**What you are asked to do**
Find and return every line of the data that contains the word "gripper".

**Task data**
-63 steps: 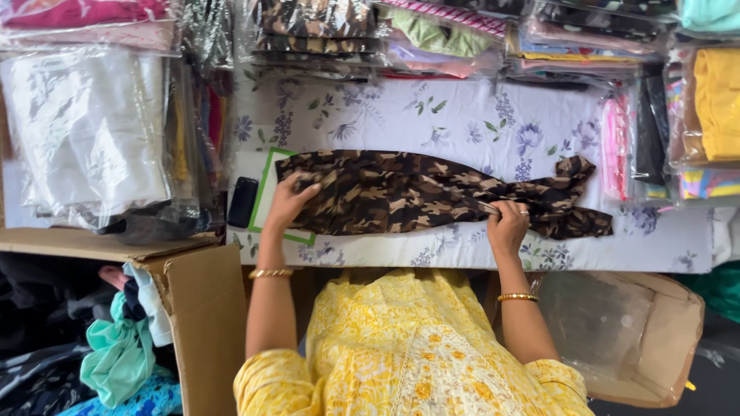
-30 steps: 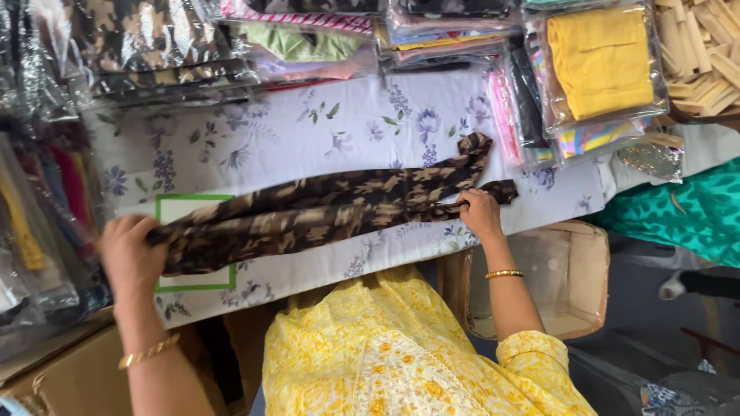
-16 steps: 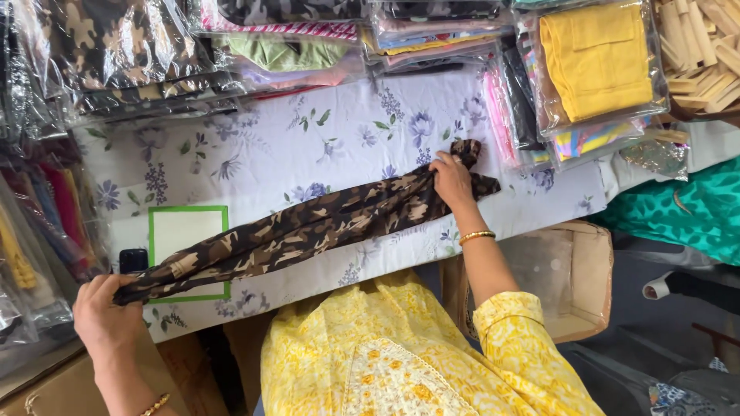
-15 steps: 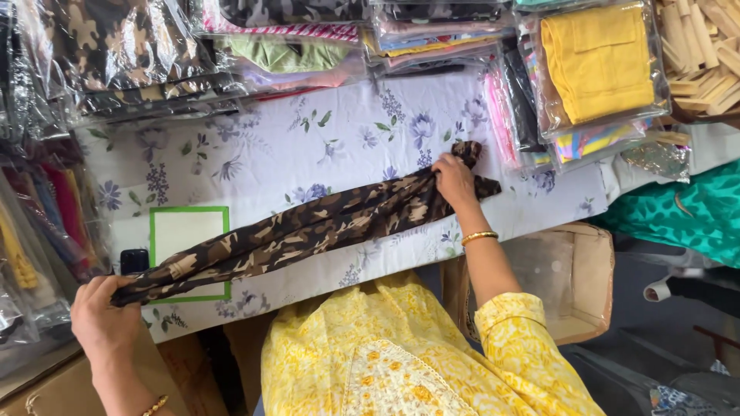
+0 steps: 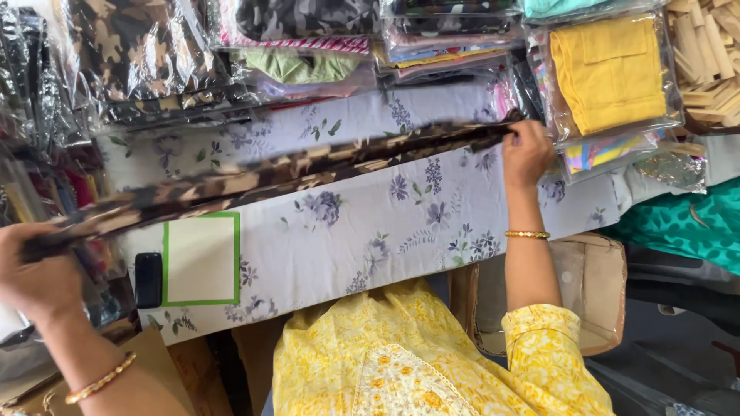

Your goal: The person picks up a pair of camouflage pants, folds it on the table, and wraps it in a plastic bag. They then fold a pair of gray pants and bag it, followed by folding a black t-shirt and placing it into a plastic bag.

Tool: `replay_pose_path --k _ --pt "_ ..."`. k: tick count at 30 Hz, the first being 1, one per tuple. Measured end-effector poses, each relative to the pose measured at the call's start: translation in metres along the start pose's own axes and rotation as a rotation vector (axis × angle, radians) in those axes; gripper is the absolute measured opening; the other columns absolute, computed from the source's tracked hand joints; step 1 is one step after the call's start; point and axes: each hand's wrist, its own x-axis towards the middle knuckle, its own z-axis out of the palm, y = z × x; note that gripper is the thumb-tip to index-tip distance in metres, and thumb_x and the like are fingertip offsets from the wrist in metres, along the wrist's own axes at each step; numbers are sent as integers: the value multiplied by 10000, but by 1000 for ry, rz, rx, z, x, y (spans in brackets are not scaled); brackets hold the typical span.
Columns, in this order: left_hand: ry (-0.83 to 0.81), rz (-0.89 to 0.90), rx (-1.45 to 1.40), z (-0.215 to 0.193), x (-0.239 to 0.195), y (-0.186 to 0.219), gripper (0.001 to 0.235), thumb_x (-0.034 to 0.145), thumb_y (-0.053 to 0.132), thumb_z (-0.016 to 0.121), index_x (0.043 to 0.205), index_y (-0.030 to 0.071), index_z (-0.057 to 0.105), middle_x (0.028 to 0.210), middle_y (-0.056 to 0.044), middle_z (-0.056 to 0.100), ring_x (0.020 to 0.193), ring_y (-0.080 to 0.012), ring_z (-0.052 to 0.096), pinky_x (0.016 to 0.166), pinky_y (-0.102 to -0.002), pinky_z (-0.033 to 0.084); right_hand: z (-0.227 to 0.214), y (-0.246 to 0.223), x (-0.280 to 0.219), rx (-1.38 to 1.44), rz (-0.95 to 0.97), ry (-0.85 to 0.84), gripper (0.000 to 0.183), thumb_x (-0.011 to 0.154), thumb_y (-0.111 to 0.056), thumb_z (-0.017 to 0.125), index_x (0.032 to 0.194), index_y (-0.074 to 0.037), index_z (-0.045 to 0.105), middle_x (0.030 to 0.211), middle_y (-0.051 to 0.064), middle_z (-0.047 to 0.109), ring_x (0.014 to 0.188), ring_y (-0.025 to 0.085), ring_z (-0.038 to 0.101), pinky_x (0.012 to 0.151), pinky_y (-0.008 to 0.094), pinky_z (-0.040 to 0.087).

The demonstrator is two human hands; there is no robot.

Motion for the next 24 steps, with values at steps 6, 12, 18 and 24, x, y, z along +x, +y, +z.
replay_pose_path --k 6,12,18,24 --pt "121 135 284 8 -8 25 206 761 -88 649 930 20 605 1144 -96 665 1108 -249 652 997 -345 521 -17 -5 -30 27 59 210 203 823 36 732 969 -104 709 1073 60 654 952 289 692 755 412 551" --pt "-400 7 1292 60 -73 -1 172 784 131 798 911 245 774 1351 -79 654 1450 -337 389 1267 -553 192 46 -4 -162 -58 84 -247 122 867 -85 732 973 -141 756 1067 46 643 909 303 660 755 445 547" --pt "-488 -50 1375 71 -122 -48 186 975 219 697 1139 237 781 1300 -97 574 1346 -333 428 1216 -666 176 48 -24 -184 -16 309 -250 186 884 -101 732 1068 -109 707 1175 83 631 999 336 647 813 469 534" --pt "-600 -72 1393 76 -112 -9 155 890 267 715 1009 251 814 1379 -62 589 1381 -316 440 1169 -685 146 125 52 -226 63 618 132 305 839 13 705 1113 -120 698 1231 121 636 1142 316 632 945 446 549"
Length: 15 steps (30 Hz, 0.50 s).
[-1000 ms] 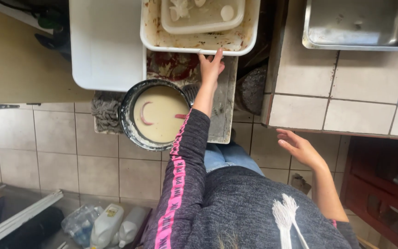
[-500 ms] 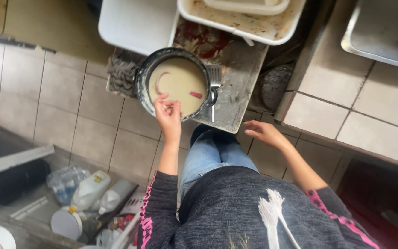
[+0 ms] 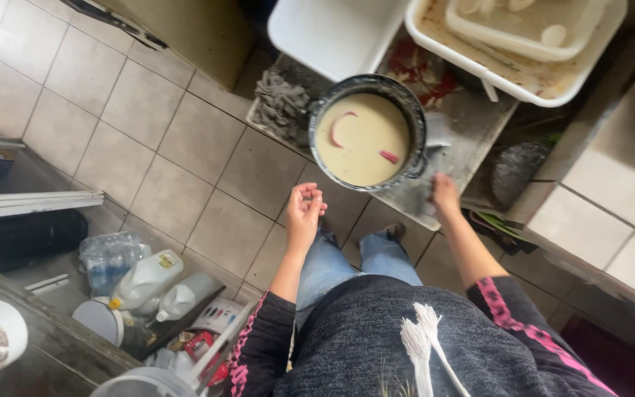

**Exercise answer**
Tool: `replay_pose_path --k _ --pt "_ ..."`. k: tick count at 30 Hz, the first being 1, one per tuple. Measured end-effector poses, each relative to the pose measured at the call's start: translation in metres along the start pose's own axes and rotation as a rotation vector (axis × angle, radians) in those axes; gripper is the absolute measured opening; the other columns absolute, computed from the source's tracked hand joints; step 1 is one step after the call's start; point and axes: each hand's wrist, its own x-axis towards the middle knuckle, its own z-axis out of the palm, y = z × x; note that gripper is the thumb-tip to index-tip distance in metres, and thumb_x and the like are fingertip offsets from the wrist in metres, along the wrist's own axes at each step; numbers are sent as integers: the value multiplied by 10000, but by 1000 for ry, rz, rx, z, x, y (spans in brackets are not scaled); brackets hold the typical span.
Columns, in this order: left_hand: ry (-0.83 to 0.81), rz (-0.89 to 0.90), rx (-1.45 to 1.40), z (-0.215 to 0.193), x (-0.239 to 0.195), y (-0.186 to 0.219), gripper (0.001 to 0.235), thumb_x (-0.034 to 0.145), thumb_y (-0.053 to 0.132), thumb_z (-0.016 to 0.121), index_x (0.043 to 0.205), index_y (-0.030 to 0.071), index_z (-0.057 to 0.105), middle_x (0.028 to 0.210), middle_y (-0.056 to 0.044), middle_z (-0.056 to 0.100), ring_x (0.020 to 0.193), ring_y (-0.080 to 0.012), ring_z (-0.052 to 0.096), pinky_x (0.016 to 0.166), pinky_y (-0.102 to -0.002), pinky_z (-0.033 to 0.084); right_hand: z (-0.227 to 0.214), y (-0.246 to 0.223), x (-0.280 to 0.219), rx (-1.38 to 1.44), rz (-0.95 to 0.97), ry (-0.85 to 0.84), gripper (0.000 to 0.183), thumb_x (-0.011 to 0.154), thumb_y (-0.111 to 0.056), thumb_z (-0.017 to 0.125), index_x (0.032 to 0.194), index_y (-0.074 to 0.037), index_z (-0.045 to 0.105), middle_x (0.030 to 0.211), middle_y (-0.051 to 0.064), middle_z (-0.047 to 0.109), ring_x (0.014 to 0.188), ring_y (-0.025 to 0.085), ring_z (-0.038 to 0.101), pinky_x (0.012 to 0.151), pinky_y (-0.008 to 0.094), pinky_z (-0.040 to 0.087).

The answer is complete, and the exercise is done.